White Oleander is a coming-of-age novel. That’s not uncommon for an early effort, but Fitch, who had also spent time as a journalist, was not interested in autobiography. Her subject, rather, was Los Angeles, where multiple generations of her family have lived. Narrated by a young woman named Astrid, whom we meet at 12 and follow through adolescence, the book is an episodic paean to the city, where dreams often devolve into degradation and despair is the flip side of desire.
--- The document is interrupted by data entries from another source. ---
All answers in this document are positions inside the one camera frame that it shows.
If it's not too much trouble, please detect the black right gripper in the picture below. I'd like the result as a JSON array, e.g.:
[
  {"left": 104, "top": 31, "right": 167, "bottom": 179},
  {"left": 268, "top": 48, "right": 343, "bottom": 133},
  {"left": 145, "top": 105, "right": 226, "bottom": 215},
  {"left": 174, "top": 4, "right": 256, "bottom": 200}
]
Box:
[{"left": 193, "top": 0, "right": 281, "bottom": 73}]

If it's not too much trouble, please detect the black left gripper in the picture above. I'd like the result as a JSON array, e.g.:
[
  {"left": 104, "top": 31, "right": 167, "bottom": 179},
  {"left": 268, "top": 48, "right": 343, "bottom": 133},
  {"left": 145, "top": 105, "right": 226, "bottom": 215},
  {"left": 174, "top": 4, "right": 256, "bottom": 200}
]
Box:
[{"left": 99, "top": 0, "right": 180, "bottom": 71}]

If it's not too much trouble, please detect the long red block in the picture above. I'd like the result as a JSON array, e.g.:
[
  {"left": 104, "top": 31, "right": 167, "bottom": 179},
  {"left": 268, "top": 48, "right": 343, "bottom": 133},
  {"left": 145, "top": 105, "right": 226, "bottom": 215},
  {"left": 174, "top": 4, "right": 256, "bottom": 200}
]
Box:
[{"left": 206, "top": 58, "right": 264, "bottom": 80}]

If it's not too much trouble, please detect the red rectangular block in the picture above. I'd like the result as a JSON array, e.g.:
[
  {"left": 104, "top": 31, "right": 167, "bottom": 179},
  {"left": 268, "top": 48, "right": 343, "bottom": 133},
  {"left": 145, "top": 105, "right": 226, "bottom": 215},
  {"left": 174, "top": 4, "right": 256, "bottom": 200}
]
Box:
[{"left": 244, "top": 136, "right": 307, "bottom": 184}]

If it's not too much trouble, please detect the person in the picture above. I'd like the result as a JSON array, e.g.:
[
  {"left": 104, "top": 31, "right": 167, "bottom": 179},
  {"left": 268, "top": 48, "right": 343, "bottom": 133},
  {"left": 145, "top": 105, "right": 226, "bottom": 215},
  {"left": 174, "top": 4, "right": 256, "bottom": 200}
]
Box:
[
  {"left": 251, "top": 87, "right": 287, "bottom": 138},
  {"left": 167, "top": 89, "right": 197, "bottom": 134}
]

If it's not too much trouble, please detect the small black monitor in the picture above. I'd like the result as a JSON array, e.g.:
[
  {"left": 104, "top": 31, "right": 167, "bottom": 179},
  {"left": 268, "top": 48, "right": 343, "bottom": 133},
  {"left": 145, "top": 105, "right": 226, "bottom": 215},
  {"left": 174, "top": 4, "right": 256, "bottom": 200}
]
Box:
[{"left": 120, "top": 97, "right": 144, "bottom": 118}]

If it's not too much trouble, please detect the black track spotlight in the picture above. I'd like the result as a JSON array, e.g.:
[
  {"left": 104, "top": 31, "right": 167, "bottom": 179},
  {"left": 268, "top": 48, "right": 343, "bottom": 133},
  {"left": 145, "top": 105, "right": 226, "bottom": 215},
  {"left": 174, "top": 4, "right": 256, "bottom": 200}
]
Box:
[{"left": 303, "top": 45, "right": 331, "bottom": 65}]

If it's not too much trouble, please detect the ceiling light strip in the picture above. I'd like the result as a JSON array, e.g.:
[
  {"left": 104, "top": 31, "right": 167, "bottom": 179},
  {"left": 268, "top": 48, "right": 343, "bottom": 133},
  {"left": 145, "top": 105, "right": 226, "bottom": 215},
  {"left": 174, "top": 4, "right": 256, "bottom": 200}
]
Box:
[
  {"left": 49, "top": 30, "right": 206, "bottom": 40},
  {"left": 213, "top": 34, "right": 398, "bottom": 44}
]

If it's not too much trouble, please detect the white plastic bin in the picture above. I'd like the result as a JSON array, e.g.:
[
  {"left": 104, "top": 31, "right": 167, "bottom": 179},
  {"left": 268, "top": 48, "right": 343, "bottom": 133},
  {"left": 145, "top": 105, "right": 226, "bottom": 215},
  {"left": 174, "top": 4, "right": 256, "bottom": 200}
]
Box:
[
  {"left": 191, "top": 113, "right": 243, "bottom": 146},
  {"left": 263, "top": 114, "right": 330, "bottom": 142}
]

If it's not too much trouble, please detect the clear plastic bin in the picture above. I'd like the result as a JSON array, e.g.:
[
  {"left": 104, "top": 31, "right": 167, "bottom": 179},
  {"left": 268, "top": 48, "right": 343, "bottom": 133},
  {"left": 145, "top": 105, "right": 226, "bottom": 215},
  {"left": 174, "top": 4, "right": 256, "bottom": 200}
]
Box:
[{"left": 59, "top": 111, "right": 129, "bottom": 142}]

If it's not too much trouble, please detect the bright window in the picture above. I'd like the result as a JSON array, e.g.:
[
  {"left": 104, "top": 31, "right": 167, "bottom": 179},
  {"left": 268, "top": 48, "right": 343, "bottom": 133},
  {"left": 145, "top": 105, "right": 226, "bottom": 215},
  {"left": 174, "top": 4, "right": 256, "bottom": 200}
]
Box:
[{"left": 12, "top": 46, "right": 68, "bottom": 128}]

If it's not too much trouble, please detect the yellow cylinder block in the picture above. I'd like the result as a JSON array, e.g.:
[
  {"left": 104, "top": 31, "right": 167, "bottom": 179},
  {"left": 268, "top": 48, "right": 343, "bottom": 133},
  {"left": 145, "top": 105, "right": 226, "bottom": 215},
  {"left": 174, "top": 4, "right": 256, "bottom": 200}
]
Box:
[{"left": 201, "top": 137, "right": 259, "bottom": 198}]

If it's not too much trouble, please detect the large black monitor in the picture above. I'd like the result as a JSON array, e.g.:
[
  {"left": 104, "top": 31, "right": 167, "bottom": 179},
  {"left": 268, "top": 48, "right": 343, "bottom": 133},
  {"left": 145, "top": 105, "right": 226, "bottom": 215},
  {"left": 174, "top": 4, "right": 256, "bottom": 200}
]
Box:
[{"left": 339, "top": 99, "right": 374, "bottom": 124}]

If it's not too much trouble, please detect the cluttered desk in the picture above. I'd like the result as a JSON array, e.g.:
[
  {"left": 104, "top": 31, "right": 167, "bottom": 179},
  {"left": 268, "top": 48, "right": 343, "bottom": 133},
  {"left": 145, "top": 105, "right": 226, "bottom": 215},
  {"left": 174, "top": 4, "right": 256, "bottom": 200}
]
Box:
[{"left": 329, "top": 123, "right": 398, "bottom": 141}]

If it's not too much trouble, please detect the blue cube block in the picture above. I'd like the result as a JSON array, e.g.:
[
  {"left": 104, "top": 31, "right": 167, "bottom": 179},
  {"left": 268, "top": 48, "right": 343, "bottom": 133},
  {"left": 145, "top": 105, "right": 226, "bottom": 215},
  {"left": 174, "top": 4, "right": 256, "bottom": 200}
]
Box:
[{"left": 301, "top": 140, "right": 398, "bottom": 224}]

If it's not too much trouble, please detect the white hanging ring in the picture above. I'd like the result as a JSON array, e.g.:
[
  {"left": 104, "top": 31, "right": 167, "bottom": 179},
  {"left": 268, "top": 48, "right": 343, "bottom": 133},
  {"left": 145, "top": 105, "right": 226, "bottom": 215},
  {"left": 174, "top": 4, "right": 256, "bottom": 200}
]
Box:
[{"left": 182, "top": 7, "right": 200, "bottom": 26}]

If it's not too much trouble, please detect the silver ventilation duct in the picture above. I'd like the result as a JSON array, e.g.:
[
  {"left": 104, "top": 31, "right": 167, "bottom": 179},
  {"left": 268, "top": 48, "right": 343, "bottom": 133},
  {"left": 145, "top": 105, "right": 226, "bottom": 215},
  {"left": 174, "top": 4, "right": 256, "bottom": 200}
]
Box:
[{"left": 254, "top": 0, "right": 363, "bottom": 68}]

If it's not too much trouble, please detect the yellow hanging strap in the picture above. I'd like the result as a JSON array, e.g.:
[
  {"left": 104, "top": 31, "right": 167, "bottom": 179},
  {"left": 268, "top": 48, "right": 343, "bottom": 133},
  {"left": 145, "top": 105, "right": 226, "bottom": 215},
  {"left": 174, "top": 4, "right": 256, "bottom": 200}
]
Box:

“The Santa Anas blew in hot from the desert,” Fitch begins the novel, “shriveling the last of the spring grass into whiskers of pale straw. Only the oleanders thrived, their delicate poisonous blooms, their dagger green leaves.” There you have it: Joan Didion’s rattlesnake in the ivy, the danger at the heart of daily life. For Astrid, this becomes a virulent reality after her mother poisons a faithless lover and is arrested and the girl ends up in the Los Angeles County foster care system.

This article appears in Issue 34 of Alta Journal.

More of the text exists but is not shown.